The WhatsApp messenger platform has launched Identification Proof Linked Storage (IPLS), a brand new privacy-preserving encrypted storage system designed for contact administration.
The brand new system solves two long-standing issues WhatsApp customers have been coping with for years, specifically the chance of dropping their contact lists in the event that they lose their telephone and the lack to sync contacts between completely different gadgets.
With IPLS, WhatsApp contact lists will now bind to the account relatively than the system, permitting customers to simply handle them between system modifications or replacements.
Moreover, IPLS makes it potential to keep up completely different contact lists for a number of accounts on the identical system, every securely managed and remoted from the remainder.
A safe, encrypted system
IPLS achieves safety via a mix of encryption, key transparency, and using {Hardware} Safety Modules (HSMs).
When a brand new contact is added, the title is encrypted utilizing a symmetric encryption key generated on the person’s system and saved in WhatsApp’s HSM-based tamper-resistant Key Vault.
When the person logs in on a brand new system, a safe session with the HSM-based Key Vault is established to retrieve the brand new contact by performing an authentication motion utilizing the cryptographic keypair linked to the person’s account (created upon registration).
IPLS ensures that each one contacts are encrypted end-to-end, that means that contact knowledge is encrypted on the person’s system and stays encrypted because it strikes via WhatsApp’s techniques, stopping interceptions at transit or entry from rogue Meta staff.
WhatsApp additionally companions with Cloudflare for impartial third-party auditing of its cryptographic operations, particularly, to behave as a guarantor of updates to the Auditable Key Listing (AKD), signing every epoch and validating it hasn’t been tampered with.

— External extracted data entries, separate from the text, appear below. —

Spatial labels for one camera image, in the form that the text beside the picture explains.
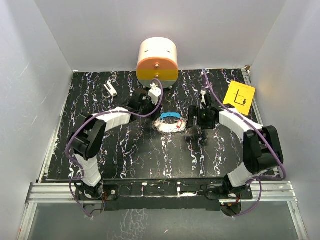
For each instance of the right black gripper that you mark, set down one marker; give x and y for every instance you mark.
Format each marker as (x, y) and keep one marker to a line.
(194, 111)

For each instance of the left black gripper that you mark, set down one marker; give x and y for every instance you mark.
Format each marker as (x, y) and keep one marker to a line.
(148, 99)

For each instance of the red tag key bunch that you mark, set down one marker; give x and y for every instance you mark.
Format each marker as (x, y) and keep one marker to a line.
(179, 124)

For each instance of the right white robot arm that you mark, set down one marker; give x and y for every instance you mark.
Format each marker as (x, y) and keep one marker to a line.
(261, 144)

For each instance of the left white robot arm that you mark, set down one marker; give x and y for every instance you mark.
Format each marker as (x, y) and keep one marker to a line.
(84, 144)

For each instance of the white black stapler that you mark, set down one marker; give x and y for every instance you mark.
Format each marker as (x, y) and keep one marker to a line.
(111, 90)

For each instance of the yellow book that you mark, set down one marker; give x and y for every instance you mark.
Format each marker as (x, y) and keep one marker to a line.
(240, 96)

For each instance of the round three-drawer mini cabinet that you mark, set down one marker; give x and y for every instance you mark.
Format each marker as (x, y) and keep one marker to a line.
(157, 59)

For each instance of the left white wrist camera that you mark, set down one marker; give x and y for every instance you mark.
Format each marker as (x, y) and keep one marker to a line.
(154, 93)

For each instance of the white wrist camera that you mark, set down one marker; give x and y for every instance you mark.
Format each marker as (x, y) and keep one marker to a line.
(154, 93)
(203, 96)

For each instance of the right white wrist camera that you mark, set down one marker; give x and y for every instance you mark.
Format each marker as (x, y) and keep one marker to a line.
(203, 96)

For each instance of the aluminium frame rail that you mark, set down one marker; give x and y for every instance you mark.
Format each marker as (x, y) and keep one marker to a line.
(272, 191)

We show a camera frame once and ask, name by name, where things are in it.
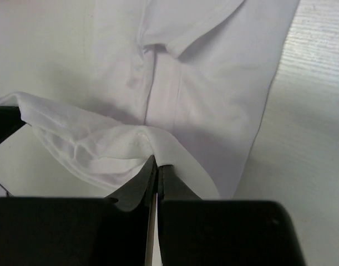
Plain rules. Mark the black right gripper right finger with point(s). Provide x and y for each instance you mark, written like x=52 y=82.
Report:
x=172 y=188

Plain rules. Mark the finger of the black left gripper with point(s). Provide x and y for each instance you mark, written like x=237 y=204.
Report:
x=10 y=121

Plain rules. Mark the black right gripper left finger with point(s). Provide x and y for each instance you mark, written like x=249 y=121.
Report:
x=140 y=188

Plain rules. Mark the white t shirt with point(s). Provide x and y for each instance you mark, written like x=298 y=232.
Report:
x=183 y=81

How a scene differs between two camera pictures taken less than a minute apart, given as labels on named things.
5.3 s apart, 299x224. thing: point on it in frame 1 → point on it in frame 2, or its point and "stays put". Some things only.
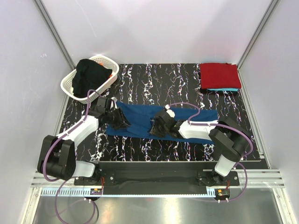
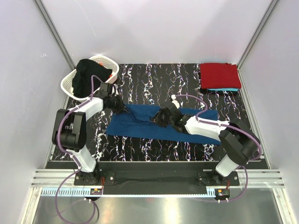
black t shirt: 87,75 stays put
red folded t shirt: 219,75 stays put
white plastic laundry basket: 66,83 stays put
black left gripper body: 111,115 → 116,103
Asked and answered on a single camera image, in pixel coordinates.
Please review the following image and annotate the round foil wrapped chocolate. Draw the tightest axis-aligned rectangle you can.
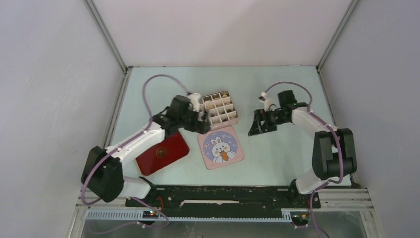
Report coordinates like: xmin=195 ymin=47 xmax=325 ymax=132
xmin=156 ymin=147 xmax=168 ymax=158

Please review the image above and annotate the purple cable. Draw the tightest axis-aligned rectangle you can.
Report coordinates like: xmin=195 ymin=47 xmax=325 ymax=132
xmin=264 ymin=81 xmax=345 ymax=238
xmin=80 ymin=74 xmax=191 ymax=235

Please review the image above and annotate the grey cable duct strip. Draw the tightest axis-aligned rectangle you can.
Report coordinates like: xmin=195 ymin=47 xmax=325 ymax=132
xmin=86 ymin=209 xmax=292 ymax=222

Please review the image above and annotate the silver metal box lid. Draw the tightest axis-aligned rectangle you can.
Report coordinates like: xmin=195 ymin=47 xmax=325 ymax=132
xmin=198 ymin=126 xmax=245 ymax=170

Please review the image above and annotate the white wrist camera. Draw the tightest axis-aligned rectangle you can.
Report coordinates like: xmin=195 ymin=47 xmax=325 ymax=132
xmin=259 ymin=92 xmax=273 ymax=112
xmin=187 ymin=92 xmax=202 ymax=112

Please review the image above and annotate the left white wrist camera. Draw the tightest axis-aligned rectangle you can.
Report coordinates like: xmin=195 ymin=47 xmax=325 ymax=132
xmin=187 ymin=92 xmax=202 ymax=112

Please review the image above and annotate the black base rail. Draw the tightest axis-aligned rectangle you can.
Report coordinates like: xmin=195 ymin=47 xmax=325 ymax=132
xmin=125 ymin=185 xmax=321 ymax=218

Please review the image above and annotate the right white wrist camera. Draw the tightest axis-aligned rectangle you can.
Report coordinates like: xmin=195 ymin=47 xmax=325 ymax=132
xmin=259 ymin=92 xmax=273 ymax=112

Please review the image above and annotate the white divided chocolate box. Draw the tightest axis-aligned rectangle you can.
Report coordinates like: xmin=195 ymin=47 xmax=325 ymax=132
xmin=200 ymin=90 xmax=239 ymax=130

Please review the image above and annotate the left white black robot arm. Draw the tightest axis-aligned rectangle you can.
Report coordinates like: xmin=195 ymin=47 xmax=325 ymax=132
xmin=81 ymin=93 xmax=210 ymax=207

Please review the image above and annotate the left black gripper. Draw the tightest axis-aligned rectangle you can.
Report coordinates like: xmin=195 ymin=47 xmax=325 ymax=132
xmin=178 ymin=107 xmax=211 ymax=135

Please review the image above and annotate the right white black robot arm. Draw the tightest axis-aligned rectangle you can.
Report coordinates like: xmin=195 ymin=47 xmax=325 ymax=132
xmin=248 ymin=90 xmax=357 ymax=207

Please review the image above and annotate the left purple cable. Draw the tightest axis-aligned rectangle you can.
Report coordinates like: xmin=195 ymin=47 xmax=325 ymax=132
xmin=80 ymin=74 xmax=191 ymax=235

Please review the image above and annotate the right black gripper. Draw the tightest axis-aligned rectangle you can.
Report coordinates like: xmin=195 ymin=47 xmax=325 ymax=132
xmin=248 ymin=109 xmax=289 ymax=136

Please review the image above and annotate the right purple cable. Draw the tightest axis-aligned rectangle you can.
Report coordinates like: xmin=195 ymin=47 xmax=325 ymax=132
xmin=264 ymin=81 xmax=345 ymax=238

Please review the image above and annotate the red plastic tray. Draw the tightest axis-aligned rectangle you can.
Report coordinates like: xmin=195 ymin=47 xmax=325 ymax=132
xmin=136 ymin=132 xmax=190 ymax=176

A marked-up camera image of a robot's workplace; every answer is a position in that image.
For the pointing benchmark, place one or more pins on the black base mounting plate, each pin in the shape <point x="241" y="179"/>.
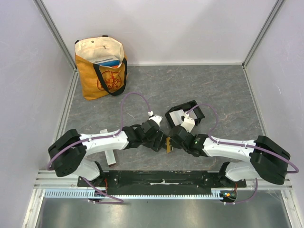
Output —
<point x="164" y="182"/>

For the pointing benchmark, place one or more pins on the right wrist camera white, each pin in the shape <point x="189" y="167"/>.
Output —
<point x="188" y="123"/>

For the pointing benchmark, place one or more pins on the black plastic card bin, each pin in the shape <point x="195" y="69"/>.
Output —
<point x="186" y="107"/>

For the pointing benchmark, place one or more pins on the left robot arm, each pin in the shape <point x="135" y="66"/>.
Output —
<point x="68" y="155"/>

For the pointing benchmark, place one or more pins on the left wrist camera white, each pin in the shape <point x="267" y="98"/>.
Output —
<point x="155" y="117"/>

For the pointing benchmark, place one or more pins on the orange canvas tote bag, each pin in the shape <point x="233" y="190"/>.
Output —
<point x="98" y="81"/>

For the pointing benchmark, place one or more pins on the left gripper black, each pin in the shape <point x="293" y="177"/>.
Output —
<point x="155" y="143"/>

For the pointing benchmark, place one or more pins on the silver VIP card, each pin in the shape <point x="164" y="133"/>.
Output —
<point x="193" y="115"/>

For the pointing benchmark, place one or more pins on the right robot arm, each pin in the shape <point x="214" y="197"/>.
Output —
<point x="260" y="158"/>

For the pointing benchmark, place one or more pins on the clear acrylic rectangular block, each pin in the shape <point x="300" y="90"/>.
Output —
<point x="110" y="157"/>

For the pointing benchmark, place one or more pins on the aluminium frame rail front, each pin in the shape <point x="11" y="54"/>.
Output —
<point x="49" y="180"/>

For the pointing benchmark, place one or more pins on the stack of white cards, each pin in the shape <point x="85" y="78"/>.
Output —
<point x="177" y="117"/>

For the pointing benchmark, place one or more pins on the blue book in bag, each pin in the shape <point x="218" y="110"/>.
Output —
<point x="108" y="61"/>

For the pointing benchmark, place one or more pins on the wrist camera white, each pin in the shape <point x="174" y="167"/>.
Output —
<point x="155" y="117"/>
<point x="188" y="123"/>

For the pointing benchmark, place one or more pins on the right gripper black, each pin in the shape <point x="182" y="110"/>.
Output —
<point x="175" y="138"/>

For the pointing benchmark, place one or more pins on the gold credit card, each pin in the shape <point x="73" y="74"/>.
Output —
<point x="169" y="147"/>

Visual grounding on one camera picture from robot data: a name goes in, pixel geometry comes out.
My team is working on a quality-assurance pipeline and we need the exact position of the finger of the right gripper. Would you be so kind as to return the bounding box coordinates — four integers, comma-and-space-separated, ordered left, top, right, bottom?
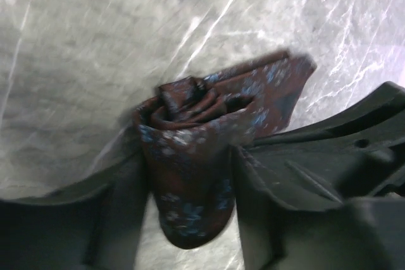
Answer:
248, 82, 404, 210

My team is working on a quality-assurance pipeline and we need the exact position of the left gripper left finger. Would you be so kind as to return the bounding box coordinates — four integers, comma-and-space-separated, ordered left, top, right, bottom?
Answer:
1, 153, 149, 269

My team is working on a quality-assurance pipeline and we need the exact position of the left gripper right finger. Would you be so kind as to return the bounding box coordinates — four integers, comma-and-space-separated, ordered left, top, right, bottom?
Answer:
234, 150, 404, 269

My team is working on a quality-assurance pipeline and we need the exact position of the brown blue floral tie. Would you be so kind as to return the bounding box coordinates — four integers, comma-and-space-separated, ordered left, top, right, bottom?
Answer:
133, 49, 316, 249

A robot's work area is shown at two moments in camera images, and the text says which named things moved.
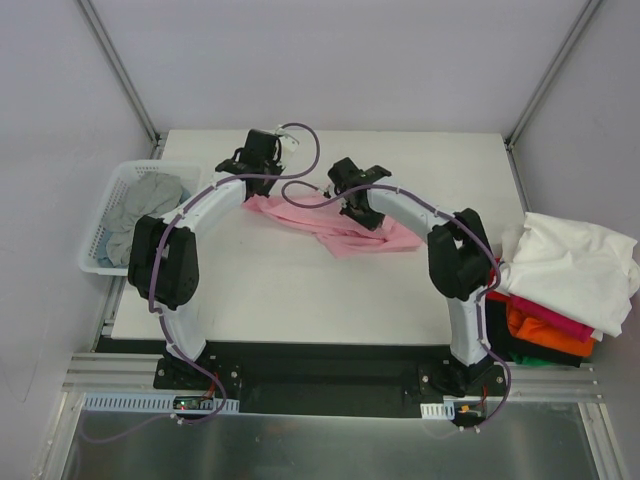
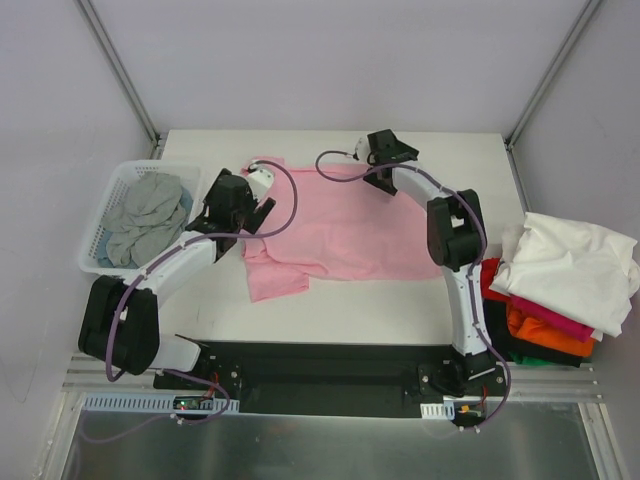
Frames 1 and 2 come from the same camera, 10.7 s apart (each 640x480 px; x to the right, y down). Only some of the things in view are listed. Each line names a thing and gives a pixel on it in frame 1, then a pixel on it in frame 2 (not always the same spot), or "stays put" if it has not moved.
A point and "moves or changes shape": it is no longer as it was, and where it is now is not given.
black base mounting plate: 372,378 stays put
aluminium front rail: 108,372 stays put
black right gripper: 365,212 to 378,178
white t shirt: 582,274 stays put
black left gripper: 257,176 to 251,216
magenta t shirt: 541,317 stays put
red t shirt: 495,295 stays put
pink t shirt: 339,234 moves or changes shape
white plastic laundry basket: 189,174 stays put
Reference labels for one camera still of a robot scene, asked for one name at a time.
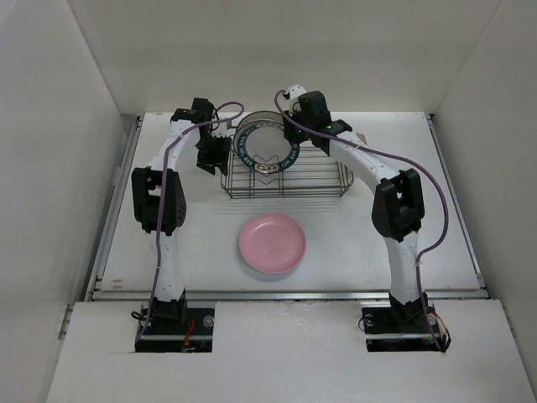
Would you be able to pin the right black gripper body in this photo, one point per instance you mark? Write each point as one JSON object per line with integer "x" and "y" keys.
{"x": 294, "y": 133}

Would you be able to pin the grey wire dish rack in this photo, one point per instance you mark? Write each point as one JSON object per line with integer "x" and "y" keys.
{"x": 314, "y": 174}

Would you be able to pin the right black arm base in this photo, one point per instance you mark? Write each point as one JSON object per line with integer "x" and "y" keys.
{"x": 383, "y": 335}

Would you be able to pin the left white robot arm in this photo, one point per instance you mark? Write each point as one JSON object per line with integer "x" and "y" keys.
{"x": 159, "y": 204}

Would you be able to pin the white plastic cutlery holder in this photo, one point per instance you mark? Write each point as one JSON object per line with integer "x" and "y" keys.
{"x": 362, "y": 138}

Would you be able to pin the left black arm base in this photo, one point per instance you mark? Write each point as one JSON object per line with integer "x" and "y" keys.
{"x": 166, "y": 336}

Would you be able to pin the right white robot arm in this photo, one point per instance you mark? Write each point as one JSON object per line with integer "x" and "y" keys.
{"x": 398, "y": 202}

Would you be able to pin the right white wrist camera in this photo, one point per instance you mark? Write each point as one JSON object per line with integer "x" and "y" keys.
{"x": 291, "y": 95}

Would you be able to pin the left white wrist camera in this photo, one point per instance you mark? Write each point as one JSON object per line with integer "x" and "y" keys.
{"x": 223, "y": 132}

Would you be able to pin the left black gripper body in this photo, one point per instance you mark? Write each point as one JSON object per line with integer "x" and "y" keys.
{"x": 212, "y": 149}

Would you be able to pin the pink plastic plate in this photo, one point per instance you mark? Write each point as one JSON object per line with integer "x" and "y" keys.
{"x": 272, "y": 243}

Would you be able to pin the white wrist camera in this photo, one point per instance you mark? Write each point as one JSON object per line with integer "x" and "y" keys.
{"x": 291, "y": 95}
{"x": 223, "y": 132}

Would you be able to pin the patterned ceramic plate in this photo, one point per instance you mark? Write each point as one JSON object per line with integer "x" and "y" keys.
{"x": 261, "y": 115}
{"x": 262, "y": 147}

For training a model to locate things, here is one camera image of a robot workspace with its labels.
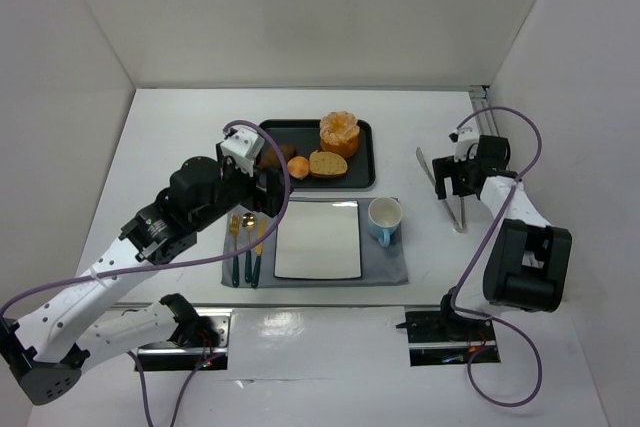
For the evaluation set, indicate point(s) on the black rectangular tray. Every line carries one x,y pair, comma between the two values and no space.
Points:
304,134

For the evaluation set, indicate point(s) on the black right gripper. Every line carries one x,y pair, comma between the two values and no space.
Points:
448,177

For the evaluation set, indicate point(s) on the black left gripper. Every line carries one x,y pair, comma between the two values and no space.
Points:
273,191

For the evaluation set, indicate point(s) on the grey cloth placemat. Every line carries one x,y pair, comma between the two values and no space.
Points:
380,266

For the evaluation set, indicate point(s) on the light blue mug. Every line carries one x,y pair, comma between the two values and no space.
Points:
384,217

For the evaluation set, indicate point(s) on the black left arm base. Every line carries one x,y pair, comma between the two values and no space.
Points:
201,338

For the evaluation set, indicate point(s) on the sliced brown bread loaf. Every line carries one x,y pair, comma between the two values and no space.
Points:
324,164

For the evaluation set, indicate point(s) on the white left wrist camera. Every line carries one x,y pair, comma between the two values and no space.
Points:
243,145

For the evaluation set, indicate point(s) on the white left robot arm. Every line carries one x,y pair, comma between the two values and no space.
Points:
49,349

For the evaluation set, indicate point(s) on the aluminium rail frame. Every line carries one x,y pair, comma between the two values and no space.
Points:
485,118

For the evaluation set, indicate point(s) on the orange sugared round cake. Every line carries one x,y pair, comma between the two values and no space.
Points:
339,133

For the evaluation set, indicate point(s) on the gold spoon green handle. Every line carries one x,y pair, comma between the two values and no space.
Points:
249,223

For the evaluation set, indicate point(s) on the white square plate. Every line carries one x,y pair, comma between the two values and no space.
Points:
319,241

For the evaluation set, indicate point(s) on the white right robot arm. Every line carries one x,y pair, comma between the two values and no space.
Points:
528,262

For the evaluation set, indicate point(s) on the small round orange bun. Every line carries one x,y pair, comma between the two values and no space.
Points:
298,167

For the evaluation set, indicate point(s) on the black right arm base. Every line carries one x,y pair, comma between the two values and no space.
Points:
437,340

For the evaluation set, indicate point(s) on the gold knife green handle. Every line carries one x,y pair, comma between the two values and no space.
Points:
258,251

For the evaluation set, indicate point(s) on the gold fork green handle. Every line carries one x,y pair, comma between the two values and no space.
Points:
234,231

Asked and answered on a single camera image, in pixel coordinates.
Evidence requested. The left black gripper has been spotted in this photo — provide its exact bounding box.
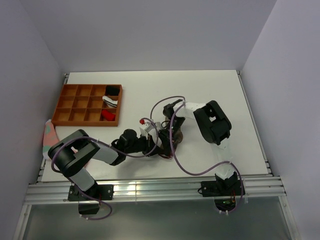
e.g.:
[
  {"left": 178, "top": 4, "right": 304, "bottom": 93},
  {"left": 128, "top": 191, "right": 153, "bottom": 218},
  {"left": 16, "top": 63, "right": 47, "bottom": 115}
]
[{"left": 125, "top": 133, "right": 163, "bottom": 157}]

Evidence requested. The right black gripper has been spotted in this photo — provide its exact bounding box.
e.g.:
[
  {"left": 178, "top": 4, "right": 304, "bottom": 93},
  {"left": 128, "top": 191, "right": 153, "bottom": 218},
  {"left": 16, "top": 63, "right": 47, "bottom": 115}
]
[{"left": 157, "top": 116, "right": 186, "bottom": 156}]

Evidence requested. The red christmas sock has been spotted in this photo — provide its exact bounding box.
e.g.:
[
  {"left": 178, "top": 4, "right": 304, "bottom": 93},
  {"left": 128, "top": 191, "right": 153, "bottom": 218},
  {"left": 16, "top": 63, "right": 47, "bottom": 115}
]
[{"left": 101, "top": 109, "right": 116, "bottom": 122}]

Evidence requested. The brown striped sock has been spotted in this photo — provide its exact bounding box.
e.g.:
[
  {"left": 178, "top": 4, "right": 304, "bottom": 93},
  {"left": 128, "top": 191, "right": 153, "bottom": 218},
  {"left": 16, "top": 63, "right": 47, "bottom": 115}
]
[{"left": 158, "top": 117, "right": 186, "bottom": 159}]

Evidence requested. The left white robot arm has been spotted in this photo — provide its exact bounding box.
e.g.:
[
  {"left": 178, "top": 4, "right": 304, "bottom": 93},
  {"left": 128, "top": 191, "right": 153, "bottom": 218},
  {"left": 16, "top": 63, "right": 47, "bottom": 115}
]
[{"left": 48, "top": 129, "right": 160, "bottom": 200}]

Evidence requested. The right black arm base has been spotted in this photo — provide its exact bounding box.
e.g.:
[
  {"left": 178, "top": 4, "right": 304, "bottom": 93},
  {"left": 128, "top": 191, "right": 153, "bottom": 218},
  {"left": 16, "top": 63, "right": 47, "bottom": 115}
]
[{"left": 197, "top": 180, "right": 246, "bottom": 197}]

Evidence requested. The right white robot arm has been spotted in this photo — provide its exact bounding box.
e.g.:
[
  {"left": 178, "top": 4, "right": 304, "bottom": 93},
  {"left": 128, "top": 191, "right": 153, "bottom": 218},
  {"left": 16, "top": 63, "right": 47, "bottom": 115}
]
[{"left": 159, "top": 99, "right": 245, "bottom": 195}]

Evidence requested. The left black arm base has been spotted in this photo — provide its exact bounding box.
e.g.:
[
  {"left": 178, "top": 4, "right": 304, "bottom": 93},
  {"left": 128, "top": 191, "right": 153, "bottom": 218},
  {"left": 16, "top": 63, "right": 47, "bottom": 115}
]
[{"left": 67, "top": 184, "right": 114, "bottom": 202}]

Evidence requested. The white black rolled sock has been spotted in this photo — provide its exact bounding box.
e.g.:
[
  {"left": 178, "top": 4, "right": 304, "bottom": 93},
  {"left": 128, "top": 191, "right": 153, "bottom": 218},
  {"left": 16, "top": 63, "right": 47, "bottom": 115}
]
[{"left": 102, "top": 95, "right": 118, "bottom": 108}]

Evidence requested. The orange compartment tray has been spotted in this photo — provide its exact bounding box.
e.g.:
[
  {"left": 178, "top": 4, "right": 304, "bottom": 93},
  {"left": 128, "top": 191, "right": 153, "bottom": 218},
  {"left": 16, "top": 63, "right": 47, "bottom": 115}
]
[{"left": 51, "top": 84, "right": 123, "bottom": 127}]

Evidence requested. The pink patterned sock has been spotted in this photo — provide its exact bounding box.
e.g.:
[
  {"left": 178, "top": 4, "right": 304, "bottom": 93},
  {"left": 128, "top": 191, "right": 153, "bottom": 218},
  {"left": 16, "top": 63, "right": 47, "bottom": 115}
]
[{"left": 42, "top": 119, "right": 60, "bottom": 160}]

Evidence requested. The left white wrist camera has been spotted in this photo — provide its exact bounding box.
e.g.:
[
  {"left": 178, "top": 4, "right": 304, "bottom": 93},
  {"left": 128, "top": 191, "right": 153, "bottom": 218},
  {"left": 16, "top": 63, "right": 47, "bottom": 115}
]
[{"left": 139, "top": 119, "right": 161, "bottom": 142}]

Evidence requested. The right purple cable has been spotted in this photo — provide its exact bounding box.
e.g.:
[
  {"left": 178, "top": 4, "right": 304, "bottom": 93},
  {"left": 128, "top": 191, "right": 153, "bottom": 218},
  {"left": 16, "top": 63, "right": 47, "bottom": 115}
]
[{"left": 149, "top": 94, "right": 246, "bottom": 216}]

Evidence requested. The purple cable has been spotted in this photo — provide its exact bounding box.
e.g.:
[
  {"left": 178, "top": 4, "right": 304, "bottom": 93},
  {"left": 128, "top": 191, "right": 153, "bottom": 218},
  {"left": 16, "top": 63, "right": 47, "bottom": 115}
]
[
  {"left": 51, "top": 117, "right": 166, "bottom": 221},
  {"left": 149, "top": 94, "right": 246, "bottom": 216}
]

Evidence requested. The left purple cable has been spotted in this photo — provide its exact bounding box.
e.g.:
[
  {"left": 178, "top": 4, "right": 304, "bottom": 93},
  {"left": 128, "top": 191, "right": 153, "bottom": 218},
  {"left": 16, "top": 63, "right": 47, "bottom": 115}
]
[{"left": 51, "top": 117, "right": 166, "bottom": 221}]

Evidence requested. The aluminium frame rail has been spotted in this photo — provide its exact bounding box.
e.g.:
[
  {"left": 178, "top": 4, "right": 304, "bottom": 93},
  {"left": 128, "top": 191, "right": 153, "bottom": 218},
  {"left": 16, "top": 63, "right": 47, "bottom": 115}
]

WhatsApp publishes auditable proofs of consistency for the important thing listing’s updates (transitions between epochs) to a publicly accessible Amazon S3 occasion, permitting customers, researchers, and auditors to independently confirm AKD’s integrity.
Earlier than IPLS and the underlying mechanisms had been even offered to the general public, WhatsApp contracted NCC Group to carry out a safety audit on the brand new system.
Essentially the most crucial discovery of that audit was a flaw that allowed impersonation of the Marvell HSMs and decryption of the customers’ secret key materials, probably exposing non-public contact metadata.
This downside, together with 12 flaws rated low to medium severity, had been addressed by WhatsApp in September 2024, so they are not current within the closing launch of IPLS.